» AIM OF THE EXERCISE
An exact restatement of the records below is expected.

» DATA FOR REVIEW
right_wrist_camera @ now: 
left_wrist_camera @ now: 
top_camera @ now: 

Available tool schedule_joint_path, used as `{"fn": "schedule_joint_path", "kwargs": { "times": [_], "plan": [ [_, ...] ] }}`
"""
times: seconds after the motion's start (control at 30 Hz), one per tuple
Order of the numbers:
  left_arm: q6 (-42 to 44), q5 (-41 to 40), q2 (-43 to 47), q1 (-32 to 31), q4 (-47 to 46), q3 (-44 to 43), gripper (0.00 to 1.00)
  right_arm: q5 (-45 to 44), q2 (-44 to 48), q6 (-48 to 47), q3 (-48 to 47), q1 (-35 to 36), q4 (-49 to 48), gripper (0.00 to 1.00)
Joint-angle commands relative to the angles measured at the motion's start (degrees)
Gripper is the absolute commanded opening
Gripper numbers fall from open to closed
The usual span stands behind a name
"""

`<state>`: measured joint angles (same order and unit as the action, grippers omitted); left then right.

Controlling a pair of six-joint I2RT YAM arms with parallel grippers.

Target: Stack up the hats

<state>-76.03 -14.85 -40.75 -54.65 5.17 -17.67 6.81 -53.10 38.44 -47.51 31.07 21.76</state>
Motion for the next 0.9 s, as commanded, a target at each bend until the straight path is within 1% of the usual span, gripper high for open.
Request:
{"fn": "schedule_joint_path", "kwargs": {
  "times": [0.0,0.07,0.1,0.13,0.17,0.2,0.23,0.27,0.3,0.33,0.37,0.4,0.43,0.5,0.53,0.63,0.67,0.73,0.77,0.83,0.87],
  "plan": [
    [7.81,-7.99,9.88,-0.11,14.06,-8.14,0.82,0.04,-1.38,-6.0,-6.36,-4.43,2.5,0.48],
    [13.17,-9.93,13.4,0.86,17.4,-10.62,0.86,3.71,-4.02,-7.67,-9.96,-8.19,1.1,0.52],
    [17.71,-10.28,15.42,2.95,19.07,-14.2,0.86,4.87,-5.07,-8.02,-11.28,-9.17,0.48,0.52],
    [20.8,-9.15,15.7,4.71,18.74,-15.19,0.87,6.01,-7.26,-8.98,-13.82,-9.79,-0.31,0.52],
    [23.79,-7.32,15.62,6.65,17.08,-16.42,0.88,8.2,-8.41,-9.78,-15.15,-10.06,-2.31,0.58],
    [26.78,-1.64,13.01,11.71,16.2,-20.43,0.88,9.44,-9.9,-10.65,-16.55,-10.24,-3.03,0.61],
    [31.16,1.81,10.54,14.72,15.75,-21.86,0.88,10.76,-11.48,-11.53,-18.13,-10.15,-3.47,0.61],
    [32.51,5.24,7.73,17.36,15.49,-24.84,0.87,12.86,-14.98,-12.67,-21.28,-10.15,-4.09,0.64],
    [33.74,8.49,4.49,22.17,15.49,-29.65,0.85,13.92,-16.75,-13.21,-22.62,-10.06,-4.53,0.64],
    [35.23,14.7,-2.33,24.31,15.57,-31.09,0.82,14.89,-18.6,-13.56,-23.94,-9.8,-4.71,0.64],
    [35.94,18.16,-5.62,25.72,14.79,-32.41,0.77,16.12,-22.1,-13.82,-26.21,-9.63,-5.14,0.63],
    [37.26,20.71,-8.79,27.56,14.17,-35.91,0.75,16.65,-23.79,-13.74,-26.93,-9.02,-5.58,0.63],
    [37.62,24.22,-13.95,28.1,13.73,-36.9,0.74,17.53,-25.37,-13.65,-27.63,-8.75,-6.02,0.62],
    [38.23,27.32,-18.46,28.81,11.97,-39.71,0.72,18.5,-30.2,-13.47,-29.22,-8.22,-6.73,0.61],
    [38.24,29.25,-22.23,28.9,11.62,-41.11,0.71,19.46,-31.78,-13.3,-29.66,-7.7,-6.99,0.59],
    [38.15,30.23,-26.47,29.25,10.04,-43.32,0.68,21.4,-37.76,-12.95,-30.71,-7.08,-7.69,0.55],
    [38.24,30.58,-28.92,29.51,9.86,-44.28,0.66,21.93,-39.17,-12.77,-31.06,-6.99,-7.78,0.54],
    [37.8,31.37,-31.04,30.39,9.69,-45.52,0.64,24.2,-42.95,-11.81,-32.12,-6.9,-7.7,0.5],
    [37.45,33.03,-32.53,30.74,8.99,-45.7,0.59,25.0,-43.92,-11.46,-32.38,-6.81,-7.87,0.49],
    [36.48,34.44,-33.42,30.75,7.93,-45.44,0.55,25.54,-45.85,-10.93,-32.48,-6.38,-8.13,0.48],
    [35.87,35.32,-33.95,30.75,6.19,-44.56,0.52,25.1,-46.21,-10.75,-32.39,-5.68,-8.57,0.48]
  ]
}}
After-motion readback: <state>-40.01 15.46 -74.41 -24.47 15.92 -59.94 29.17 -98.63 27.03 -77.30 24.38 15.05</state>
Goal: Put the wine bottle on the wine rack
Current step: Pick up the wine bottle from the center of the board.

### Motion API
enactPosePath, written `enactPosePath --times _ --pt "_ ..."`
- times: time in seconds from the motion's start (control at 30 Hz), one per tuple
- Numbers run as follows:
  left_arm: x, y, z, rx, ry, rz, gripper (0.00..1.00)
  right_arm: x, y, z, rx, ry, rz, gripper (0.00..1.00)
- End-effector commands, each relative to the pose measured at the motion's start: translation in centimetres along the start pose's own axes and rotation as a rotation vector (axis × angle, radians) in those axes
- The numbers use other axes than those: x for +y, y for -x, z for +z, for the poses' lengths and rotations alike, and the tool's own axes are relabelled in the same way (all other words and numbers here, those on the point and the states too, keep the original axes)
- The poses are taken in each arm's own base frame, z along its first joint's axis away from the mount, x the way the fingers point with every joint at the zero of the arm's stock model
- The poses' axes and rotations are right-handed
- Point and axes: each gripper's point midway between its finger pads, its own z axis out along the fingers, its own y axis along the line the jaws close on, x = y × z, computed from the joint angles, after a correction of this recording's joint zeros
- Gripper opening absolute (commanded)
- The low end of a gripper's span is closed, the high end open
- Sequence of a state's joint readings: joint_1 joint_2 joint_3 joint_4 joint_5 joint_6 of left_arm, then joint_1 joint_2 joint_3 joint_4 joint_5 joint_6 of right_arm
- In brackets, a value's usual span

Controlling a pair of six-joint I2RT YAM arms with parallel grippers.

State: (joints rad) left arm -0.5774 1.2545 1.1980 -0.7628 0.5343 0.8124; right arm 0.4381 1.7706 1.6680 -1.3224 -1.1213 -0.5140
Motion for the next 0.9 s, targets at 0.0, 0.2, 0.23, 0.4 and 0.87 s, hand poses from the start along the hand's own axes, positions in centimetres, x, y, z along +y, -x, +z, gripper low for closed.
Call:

» ANSWER
right_wrist_camera @ now: 
left_wrist_camera @ now: 
top_camera @ now: 

Available tool schedule_joint_path, used as `{"fn": "schedule_joint_path", "kwargs": { "times": [_], "plan": [ [_, ...] ] }}`
"""
times: seconds after the motion's start (control at 30 Hz), one per tuple
Order of the numbers:
  left_arm: q6 (-42 to 44), q5 (-41 to 40), q2 (-43 to 47), q1 (-32 to 31), q4 (-47 to 46), q3 (-44 to 43), gripper (0.00 to 1.00)
  right_arm: q5 (-45 to 44), q2 (-44 to 48), q6 (-48 to 47), q3 (-48 to 47), q1 (-35 to 36), q4 (-49 to 48), gripper (0.00 to 1.00)
Joint-angle commands relative to the angles measured at the motion's start (degrees)
Gripper is the absolute commanded opening
Gripper numbers fall from open to closed
The usual span stands behind a name
"""

`<state>`: measured joint angles (same order and unit as the action, grippers omitted); left then right.

Controlling a pair of six-joint I2RT YAM arms with parallel grippers.

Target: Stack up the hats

<state>-76.03 -14.85 -40.75 -54.65 5.17 -17.67 6.81 -53.10 38.44 -47.51 31.07 21.76</state>
Motion for the next 0.9 s, as commanded, a target at each bend until the straight path is within 1% of the usual span, gripper high for open.
Request:
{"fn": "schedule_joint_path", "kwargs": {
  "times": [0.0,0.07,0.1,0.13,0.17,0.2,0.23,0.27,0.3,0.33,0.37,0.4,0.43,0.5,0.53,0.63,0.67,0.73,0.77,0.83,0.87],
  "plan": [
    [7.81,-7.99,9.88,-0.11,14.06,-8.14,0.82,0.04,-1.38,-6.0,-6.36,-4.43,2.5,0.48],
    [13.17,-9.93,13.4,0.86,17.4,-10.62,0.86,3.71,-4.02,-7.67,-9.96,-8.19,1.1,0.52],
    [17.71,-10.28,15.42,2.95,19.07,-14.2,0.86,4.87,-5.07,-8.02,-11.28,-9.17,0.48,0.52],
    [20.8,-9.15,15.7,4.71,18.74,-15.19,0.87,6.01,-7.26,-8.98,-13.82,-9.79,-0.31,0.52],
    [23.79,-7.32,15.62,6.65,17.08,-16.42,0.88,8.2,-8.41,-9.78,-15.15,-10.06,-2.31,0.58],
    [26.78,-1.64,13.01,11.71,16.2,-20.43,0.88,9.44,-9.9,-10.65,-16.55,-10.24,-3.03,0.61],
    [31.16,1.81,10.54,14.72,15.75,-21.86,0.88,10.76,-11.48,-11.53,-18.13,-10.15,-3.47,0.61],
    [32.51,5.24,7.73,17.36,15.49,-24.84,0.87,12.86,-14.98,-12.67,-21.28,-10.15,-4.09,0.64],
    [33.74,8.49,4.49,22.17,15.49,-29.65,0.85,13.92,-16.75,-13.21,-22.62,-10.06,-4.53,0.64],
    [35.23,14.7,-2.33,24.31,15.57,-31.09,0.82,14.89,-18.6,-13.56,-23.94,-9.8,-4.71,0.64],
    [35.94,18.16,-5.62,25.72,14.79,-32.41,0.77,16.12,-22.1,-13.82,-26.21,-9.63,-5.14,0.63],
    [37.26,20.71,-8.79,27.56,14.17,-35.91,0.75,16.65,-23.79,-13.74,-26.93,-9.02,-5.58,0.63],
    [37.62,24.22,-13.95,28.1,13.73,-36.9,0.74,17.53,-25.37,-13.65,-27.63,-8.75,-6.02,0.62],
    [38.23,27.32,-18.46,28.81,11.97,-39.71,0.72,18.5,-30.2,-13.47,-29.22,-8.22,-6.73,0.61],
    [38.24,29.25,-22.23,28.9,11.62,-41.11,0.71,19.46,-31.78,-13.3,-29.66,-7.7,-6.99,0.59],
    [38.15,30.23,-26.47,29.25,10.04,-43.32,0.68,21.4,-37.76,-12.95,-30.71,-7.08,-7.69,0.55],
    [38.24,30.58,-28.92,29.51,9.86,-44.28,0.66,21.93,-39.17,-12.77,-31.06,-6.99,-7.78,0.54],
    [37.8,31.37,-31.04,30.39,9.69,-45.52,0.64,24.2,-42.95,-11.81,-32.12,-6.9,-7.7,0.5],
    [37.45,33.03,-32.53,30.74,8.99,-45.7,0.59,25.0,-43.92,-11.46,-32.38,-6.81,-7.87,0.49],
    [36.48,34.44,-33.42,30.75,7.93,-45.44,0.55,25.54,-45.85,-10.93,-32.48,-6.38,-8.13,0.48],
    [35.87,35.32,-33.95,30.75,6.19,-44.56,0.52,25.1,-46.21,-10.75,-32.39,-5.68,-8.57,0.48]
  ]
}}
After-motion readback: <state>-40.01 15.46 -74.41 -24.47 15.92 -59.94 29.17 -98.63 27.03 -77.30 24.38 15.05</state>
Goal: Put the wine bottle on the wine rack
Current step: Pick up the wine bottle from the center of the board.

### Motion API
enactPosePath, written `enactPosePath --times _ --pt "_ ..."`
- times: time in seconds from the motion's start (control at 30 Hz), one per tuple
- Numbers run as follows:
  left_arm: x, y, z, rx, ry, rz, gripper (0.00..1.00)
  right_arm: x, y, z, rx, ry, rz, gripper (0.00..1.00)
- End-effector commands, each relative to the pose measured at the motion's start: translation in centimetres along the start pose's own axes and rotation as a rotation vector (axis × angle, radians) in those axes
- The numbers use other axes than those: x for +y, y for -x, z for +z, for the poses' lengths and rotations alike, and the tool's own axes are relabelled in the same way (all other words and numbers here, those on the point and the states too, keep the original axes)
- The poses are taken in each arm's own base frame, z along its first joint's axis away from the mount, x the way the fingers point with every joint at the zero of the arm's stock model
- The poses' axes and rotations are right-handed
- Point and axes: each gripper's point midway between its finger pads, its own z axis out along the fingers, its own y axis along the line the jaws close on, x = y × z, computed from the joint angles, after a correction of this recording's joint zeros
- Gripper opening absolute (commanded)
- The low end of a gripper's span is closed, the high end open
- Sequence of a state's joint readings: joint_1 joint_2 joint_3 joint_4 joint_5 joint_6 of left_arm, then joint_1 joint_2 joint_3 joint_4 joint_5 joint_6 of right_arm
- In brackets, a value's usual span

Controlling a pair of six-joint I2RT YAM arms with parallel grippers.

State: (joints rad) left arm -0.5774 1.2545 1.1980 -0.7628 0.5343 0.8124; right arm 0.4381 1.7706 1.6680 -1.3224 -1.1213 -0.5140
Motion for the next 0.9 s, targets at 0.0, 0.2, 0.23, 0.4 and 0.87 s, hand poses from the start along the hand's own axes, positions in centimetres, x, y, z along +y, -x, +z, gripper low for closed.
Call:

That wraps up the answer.